Rapid solidification of alloys

This paper reviews some applications of rapid solidification processing of alloys. With reference to original work of the authors, the production and properties of amorphous alloys, mainly iron based, of nanocrystalline aluminium alloys and of granular materials are described. A section is devoted to the latest advancement of thermodynamic modelling of metastable systems using CALPHAD softwares.

Hydrogen absorption and desorption in rapidly solidified Mg- Al alloys

The addition of Al to Mg has been indicated as a suitable way to destabilise the hydride phase, in order to bring the absorption and desorption reactions close to reasonable temperatures and pressure values for hydrogen storage. Rapid solidification is known to refine the microstructure of Mg-Al alloys and it might improve the H2 absorption/desorption kinetics. In this paper, the interaction of H2 with rapidly solidified Mg-Al alloys have been studied for three different composition: Mg38.5Al61.5, Mg69Al31 and Mg72Al28. For Mg72Al28, no significant changes in the microstructure have been obtained by rapid solidification. In Mg69Al31, a significant grain refinement has been observed, whereas, for Mg38.5Al61.5, the formation of a metastable hexagonal phase has been found.
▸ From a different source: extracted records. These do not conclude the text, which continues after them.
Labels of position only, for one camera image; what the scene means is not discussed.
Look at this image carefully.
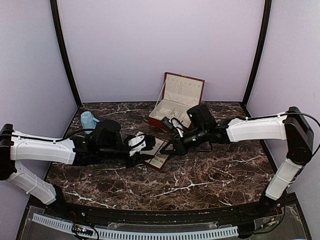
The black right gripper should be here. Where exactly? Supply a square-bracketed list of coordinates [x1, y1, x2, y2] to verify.
[160, 125, 208, 156]

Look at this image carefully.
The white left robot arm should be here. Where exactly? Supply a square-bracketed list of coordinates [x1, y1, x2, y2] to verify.
[0, 119, 156, 218]

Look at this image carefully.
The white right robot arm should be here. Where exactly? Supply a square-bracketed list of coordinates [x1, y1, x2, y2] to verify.
[160, 104, 319, 217]

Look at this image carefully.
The red jewelry tray insert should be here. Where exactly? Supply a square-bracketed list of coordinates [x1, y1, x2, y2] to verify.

In all cases, a disproportionation reaction has been observed after H2 absorption, leading to MgH2. After heating up to 430 °C the hydrogenated samples, a main desorption reaction from MgH2 has been observed, which brings again to the starting phases. Experimental results have been discussed on the basis of a thermodynamic assessment of the Mg-Al-H system.

Al-Rare Earth-Transition Metal Alloys: Fragility of Melts and Resistance to Crystallization

The stability of Al-transition metal (TM)-rare earth (RE) alloys is considered with reference to transport and thermodynamic properties of the melt. The mobility of species or groups of atoms is described above the melting point and in the proximity of the glass transition. Viscosity is analysed at first in the frame of the strong/fragile classification of liquids. Al-based glass-formers are shown to be fragile systems. Evidences that for some molecular and metallic glass-formers the Stokes-Einstein equation does not hold below and above T g are reviewed. The alloys are, however, resistant to crystallization on rapid quenching. Some of them display also peculiar devitrification behaviour, often, but not always, with formation of primary compact nanocrystals. Analysing the transformation paths it can be inferred that mobility is belated by composition gradients in the amorphous matrix. The resistance to crystallization may result from the shape and relative position of free energy curves because crystal and liquid phases are such that the driving force for nucleation of intermetallics does not increase steadily but tends to level off on undercooling.

Thermodynamic and Kinetic Modelling of Primary Crystallisation in Amorphous Alloys

The aim of this paper is to apply thermodynamic and kinetic modelling to primary crystallisation in metallic glasses. The CALPHAD method has been used to obtain an assessment of stable and metastable phase diagrams. Amorphous phases have been described as undercooled liquids. The moving boundary model has been applied to simulate the growth of nuclei into the amorphous matrix. A thermodynamic assessment of stable and metastable phase diagrams is reported for Fe-B and Al-Ni-Ce systems. From calculated thermodynamic functions, driving forces for nucleation have been estimated as a function of temperature and composition. The growth of bcc Fe into a Fe85B15 amorphous alloy has been simulated at 650 K. A composition gradient at the crystal/amorphous interface is obtained at the beginning of the treatment, which progressively overlaps with that of the next crystal. It has been shown that the crystal growth enriches in B the residual amorphous matrix, hindering further nucleation. The growth at 553 K of an fcc-Al nanocrystal into an Al87Ni10Ce3 amorphous alloy has been simulated and the effect of the diffusion coefficients of the various elements on composition profiles has been evidenced.